Problem requirements: Within the records that follow, determine how many lines include the word "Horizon". State the number and nothing further.

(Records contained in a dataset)
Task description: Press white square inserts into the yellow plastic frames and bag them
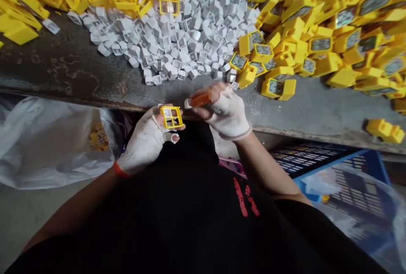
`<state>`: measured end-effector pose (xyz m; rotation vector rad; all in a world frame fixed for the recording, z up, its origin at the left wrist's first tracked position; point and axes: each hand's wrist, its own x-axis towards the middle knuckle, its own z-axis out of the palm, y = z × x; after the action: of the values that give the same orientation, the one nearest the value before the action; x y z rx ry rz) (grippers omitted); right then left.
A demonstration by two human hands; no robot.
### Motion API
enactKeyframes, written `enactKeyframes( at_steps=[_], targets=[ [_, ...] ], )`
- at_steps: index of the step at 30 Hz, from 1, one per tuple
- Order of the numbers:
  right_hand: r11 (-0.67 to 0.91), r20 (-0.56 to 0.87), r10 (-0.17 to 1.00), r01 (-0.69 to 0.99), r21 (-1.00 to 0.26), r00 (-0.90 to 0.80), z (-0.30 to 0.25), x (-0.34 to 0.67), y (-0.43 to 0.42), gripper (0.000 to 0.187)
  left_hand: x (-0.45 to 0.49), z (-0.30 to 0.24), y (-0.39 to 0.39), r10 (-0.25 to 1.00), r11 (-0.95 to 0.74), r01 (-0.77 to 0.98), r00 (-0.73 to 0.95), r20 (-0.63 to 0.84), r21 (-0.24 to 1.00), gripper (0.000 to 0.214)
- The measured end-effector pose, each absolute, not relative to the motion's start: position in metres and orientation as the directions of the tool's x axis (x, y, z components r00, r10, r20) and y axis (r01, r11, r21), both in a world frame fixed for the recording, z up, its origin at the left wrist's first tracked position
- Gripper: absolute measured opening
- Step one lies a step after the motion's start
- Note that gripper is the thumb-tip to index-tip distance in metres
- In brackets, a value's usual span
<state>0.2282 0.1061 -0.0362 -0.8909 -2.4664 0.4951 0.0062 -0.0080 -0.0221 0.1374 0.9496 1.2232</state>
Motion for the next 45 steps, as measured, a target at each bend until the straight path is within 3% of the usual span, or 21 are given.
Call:
enactKeyframes(
  at_steps=[4,9,12,16,21,25,27,29,31,35,41,45],
  targets=[
    [0.782,0.427,0.582,0.331,-0.528,-0.692,-0.036,0.231,0.069,0.030,0.008,-0.018,-0.009,0.841,0.413,-0.720,0.067,-0.537,0.557,0.019],
    [0.798,0.406,0.564,0.348,-0.493,-0.719,-0.033,0.245,0.049,0.021,0.010,-0.025,-0.008,0.823,0.478,-0.714,0.160,-0.545,0.511,0.019],
    [0.768,0.372,0.630,0.477,-0.426,-0.682,-0.023,0.266,0.070,0.028,0.013,-0.028,-0.005,0.817,0.487,-0.726,0.182,-0.547,0.486,0.013],
    [0.497,0.297,0.856,0.830,-0.254,-0.422,-0.029,0.284,0.137,0.026,0.017,-0.023,-0.002,0.836,0.457,-0.713,0.139,-0.531,0.532,0.007],
    [0.584,0.312,0.801,0.780,-0.225,-0.511,-0.052,0.263,0.192,0.028,0.019,-0.020,-0.006,0.846,0.424,-0.715,0.094,-0.525,0.555,0.010],
    [0.530,0.222,0.846,0.804,-0.269,-0.484,-0.035,0.245,0.173,0.019,0.020,-0.020,-0.008,0.853,0.410,-0.717,0.083,-0.515,0.564,0.013],
    [0.538,0.184,0.842,0.754,-0.377,-0.508,-0.018,0.244,0.149,0.019,0.020,-0.020,-0.006,0.844,0.429,-0.720,0.104,-0.527,0.545,0.011],
    [0.593,0.214,0.789,0.620,-0.514,-0.576,-0.007,0.244,0.124,0.030,0.020,-0.020,-0.004,0.830,0.457,-0.726,0.139,-0.541,0.515,0.008],
    [0.648,0.261,0.724,0.501,-0.574,-0.638,-0.006,0.244,0.104,0.041,0.019,-0.021,-0.003,0.814,0.487,-0.724,0.174,-0.554,0.489,0.006],
    [0.700,0.318,0.670,0.428,-0.572,-0.671,-0.024,0.242,0.083,0.036,0.019,-0.022,-0.005,0.796,0.515,-0.733,0.216,-0.565,0.445,0.005],
    [0.672,0.488,0.708,0.276,-0.687,-0.510,-0.047,0.235,0.063,0.032,0.020,-0.020,-0.008,0.838,0.474,-0.742,0.214,-0.502,0.475,0.009],
    [0.757,0.605,0.646,0.292,-0.585,-0.464,-0.056,0.233,0.060,0.031,0.021,-0.017,-0.008,0.845,0.482,-0.729,0.239,-0.479,0.486,0.016]
  ],
)
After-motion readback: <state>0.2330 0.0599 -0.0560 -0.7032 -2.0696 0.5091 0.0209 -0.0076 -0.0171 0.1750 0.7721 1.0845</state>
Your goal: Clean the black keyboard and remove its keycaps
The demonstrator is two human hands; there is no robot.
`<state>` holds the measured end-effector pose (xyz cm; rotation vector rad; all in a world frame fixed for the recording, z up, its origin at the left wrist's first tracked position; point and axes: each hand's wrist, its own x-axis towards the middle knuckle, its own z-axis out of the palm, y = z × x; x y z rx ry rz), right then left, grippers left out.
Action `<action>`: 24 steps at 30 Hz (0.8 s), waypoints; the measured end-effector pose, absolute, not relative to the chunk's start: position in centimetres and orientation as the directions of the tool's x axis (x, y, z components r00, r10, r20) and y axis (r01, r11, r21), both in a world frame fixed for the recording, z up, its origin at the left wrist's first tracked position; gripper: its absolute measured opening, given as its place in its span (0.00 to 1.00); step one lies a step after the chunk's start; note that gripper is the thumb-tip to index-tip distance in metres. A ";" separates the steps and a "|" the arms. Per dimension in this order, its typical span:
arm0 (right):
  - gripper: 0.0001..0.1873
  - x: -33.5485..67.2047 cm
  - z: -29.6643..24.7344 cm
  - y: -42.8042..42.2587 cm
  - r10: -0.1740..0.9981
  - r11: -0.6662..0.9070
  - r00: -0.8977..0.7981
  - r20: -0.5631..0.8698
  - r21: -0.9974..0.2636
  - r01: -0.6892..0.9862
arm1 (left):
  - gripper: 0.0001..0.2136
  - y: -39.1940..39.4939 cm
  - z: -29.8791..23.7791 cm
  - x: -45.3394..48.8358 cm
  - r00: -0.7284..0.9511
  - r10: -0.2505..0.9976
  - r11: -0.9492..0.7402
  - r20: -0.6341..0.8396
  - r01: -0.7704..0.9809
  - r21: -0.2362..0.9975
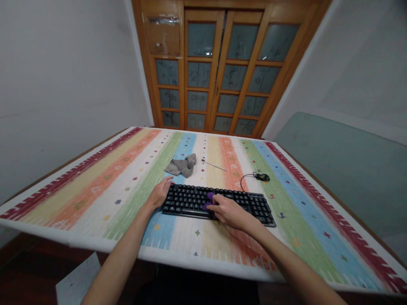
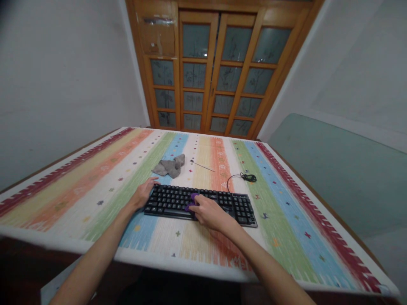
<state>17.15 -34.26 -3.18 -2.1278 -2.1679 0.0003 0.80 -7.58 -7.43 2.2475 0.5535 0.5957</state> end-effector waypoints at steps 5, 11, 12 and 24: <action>0.16 17.3 -3.2 -34.6 0.999 0.006 -0.002 0.042 -0.078 0.997 | 0.28 -7.6 -7.4 0.8 0.802 0.544 -0.633 0.246 0.199 0.748; 0.17 17.5 -3.1 -34.8 0.999 -0.002 0.006 0.043 -0.103 0.995 | 0.28 -7.7 -7.4 0.7 0.796 0.553 -0.630 0.247 0.204 0.750; 0.17 17.7 -3.0 -34.9 0.999 -0.002 0.007 0.041 -0.112 0.994 | 0.28 -7.7 -7.4 0.7 0.794 0.555 -0.629 0.248 0.206 0.749; 0.15 18.1 -3.5 -35.1 0.997 0.011 -0.006 0.073 -0.067 0.998 | 0.28 -7.6 -7.6 0.8 0.796 0.549 -0.644 0.254 0.209 0.736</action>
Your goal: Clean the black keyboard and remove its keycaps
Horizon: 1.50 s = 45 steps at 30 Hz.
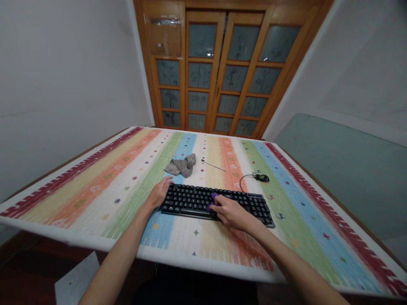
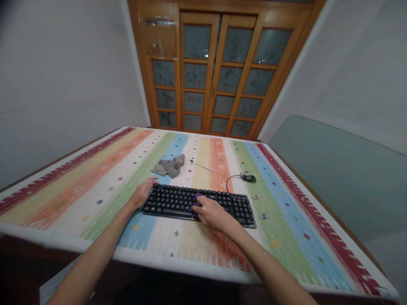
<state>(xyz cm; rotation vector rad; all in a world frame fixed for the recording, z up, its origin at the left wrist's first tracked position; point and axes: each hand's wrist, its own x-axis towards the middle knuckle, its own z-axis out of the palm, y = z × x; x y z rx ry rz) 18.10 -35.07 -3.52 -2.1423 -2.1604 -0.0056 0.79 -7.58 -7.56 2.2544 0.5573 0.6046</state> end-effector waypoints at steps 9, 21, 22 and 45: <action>0.16 19.0 -2.6 -36.3 0.999 0.022 -0.020 0.048 -0.052 0.998 | 0.28 -7.6 -7.5 0.8 0.803 0.534 -0.662 0.265 0.202 0.722; 0.16 18.1 -3.5 -36.7 0.997 -0.070 0.070 0.025 0.001 0.998 | 0.28 -7.5 -7.7 0.9 0.802 0.533 -0.665 0.269 0.200 0.720; 0.16 18.1 -3.5 -36.7 0.997 -0.068 0.068 0.027 -0.003 0.998 | 0.28 -7.5 -7.8 0.9 0.801 0.535 -0.664 0.268 0.202 0.720; 0.19 19.0 -3.5 -38.5 0.996 -0.085 0.083 0.042 0.054 0.995 | 0.28 -7.4 -7.9 0.8 0.801 0.532 -0.664 0.274 0.193 0.723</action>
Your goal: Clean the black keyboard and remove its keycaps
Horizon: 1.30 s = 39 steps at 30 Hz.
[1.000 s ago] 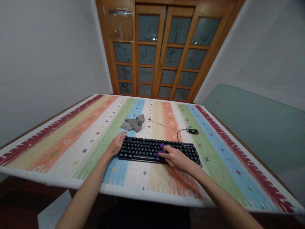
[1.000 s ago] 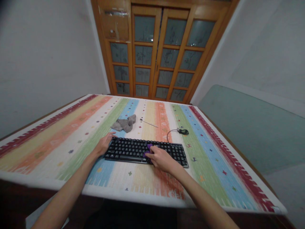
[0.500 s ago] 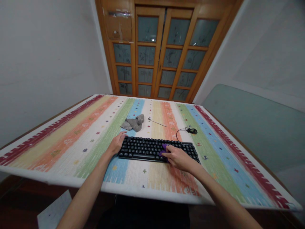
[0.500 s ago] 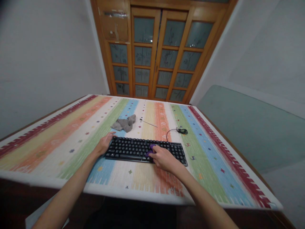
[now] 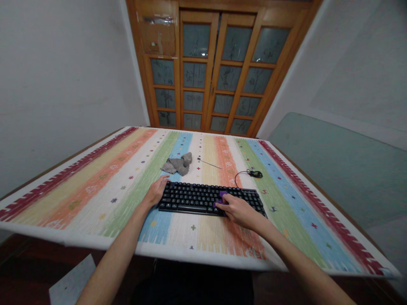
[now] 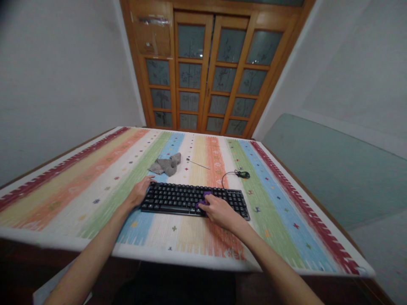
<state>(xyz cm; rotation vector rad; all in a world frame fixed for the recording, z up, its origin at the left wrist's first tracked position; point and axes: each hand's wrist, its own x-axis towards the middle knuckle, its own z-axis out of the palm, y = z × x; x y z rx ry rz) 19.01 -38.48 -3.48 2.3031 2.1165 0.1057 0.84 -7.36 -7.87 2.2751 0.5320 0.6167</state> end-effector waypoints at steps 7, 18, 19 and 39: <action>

Result of this exercise: 2